## RECORDS:

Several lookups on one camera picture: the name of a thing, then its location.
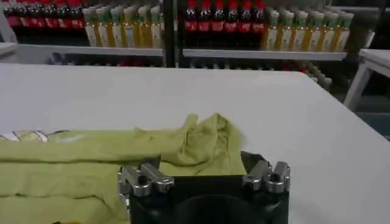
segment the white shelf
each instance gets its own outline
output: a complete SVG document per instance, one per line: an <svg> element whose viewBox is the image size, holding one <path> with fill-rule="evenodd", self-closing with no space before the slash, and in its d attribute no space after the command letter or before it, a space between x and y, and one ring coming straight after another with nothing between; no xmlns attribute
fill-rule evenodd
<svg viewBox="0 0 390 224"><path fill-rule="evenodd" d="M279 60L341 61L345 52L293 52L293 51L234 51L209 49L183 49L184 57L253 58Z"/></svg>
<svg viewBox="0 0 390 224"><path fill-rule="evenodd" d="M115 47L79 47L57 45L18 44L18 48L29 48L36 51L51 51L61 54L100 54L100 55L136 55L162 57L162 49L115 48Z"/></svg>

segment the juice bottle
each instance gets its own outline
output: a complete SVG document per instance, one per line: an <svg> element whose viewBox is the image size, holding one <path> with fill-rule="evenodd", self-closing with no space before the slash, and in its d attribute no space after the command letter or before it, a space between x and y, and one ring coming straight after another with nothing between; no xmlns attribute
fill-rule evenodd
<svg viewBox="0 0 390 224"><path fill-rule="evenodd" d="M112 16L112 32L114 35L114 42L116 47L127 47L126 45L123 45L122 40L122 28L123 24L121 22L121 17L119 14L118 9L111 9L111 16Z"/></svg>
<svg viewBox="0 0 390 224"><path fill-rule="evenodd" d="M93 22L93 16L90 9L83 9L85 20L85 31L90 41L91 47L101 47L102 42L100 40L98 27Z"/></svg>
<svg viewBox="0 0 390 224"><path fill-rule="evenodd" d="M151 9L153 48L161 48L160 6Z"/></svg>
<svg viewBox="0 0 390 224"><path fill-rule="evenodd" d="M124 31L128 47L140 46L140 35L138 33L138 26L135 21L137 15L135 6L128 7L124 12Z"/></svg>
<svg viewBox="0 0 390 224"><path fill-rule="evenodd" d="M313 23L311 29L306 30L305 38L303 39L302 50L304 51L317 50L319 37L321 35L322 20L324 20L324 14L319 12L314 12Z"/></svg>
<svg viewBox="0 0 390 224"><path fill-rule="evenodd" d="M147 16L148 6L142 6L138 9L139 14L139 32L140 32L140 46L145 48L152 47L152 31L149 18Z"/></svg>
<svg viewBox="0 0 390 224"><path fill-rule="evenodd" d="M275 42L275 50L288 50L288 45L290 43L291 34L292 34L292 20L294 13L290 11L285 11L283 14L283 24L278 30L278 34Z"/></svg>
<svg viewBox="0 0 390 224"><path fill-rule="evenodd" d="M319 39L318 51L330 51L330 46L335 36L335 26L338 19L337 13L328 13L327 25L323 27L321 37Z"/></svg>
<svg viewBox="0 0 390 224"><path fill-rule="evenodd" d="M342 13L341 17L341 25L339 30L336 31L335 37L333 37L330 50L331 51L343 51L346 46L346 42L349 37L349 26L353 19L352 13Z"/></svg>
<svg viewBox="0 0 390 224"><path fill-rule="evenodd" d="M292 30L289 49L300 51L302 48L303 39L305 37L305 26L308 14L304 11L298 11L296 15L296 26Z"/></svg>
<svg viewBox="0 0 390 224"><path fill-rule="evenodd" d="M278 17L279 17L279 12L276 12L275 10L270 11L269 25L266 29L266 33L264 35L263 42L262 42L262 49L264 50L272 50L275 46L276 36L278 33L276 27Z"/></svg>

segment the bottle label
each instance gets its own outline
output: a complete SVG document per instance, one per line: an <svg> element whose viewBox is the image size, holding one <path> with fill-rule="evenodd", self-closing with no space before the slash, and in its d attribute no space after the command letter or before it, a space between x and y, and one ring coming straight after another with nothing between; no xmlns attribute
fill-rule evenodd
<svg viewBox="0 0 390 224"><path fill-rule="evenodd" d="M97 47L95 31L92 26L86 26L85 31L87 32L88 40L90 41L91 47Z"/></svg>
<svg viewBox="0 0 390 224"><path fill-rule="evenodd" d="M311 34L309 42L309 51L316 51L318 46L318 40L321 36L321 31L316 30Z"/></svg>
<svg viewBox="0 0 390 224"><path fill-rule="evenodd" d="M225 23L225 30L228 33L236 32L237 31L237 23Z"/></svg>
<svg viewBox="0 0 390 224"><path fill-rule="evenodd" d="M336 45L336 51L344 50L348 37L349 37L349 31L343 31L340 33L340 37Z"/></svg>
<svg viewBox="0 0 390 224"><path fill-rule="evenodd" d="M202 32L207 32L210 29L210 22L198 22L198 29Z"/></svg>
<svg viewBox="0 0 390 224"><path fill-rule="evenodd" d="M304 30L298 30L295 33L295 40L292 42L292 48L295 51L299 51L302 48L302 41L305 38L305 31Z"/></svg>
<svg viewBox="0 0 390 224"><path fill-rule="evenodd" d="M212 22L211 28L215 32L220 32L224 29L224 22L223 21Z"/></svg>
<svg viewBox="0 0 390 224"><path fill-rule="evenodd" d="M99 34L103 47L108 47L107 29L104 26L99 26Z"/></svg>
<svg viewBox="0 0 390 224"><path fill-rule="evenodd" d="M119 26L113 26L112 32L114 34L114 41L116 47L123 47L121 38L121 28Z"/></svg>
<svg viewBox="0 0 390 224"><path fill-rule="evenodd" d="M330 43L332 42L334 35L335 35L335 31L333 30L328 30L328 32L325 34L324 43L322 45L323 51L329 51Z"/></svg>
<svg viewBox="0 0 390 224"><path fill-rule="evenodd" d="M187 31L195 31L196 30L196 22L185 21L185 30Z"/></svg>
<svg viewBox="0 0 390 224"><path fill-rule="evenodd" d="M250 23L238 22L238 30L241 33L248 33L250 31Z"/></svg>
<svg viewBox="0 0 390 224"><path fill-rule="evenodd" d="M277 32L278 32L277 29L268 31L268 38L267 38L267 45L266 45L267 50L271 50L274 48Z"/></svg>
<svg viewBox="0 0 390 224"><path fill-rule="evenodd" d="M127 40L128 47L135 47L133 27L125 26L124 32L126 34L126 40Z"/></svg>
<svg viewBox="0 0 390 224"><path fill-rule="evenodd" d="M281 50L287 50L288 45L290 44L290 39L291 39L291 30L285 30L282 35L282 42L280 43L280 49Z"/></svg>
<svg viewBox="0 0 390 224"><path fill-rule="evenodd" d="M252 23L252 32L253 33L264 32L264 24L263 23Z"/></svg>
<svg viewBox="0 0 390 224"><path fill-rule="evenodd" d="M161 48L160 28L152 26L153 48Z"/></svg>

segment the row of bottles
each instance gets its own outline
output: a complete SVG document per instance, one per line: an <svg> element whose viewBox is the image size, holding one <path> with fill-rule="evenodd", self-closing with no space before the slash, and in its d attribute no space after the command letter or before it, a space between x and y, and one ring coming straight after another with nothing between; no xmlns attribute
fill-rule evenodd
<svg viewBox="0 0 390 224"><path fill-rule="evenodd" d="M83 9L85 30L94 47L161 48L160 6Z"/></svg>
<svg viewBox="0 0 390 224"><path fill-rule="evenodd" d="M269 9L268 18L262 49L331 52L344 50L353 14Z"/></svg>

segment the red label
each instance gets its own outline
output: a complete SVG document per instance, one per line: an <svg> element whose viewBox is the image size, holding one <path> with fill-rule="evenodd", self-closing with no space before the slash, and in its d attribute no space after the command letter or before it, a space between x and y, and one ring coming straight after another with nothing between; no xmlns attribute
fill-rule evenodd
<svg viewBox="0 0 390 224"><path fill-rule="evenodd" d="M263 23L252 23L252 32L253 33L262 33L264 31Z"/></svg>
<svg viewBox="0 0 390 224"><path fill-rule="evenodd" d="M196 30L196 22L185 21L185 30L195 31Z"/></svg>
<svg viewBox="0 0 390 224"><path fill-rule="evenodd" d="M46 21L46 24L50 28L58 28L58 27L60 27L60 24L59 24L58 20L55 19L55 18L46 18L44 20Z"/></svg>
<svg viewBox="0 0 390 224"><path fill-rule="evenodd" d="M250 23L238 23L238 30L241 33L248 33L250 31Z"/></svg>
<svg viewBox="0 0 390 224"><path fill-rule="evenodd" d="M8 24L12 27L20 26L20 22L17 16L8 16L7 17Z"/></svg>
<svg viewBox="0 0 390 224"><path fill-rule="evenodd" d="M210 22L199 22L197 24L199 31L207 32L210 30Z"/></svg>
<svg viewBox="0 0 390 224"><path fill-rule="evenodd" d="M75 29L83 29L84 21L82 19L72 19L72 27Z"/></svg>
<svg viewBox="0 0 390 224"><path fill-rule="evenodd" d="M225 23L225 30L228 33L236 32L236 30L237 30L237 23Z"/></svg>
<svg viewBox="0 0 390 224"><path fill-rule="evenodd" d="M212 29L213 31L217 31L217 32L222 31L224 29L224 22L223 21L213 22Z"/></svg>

## EXERCISE:
Collect the lines of the records that include the string "segment".

## RESPONSE AREA:
segment the white shelf
segment the juice bottle
segment the bottle label
segment the row of bottles
segment the red label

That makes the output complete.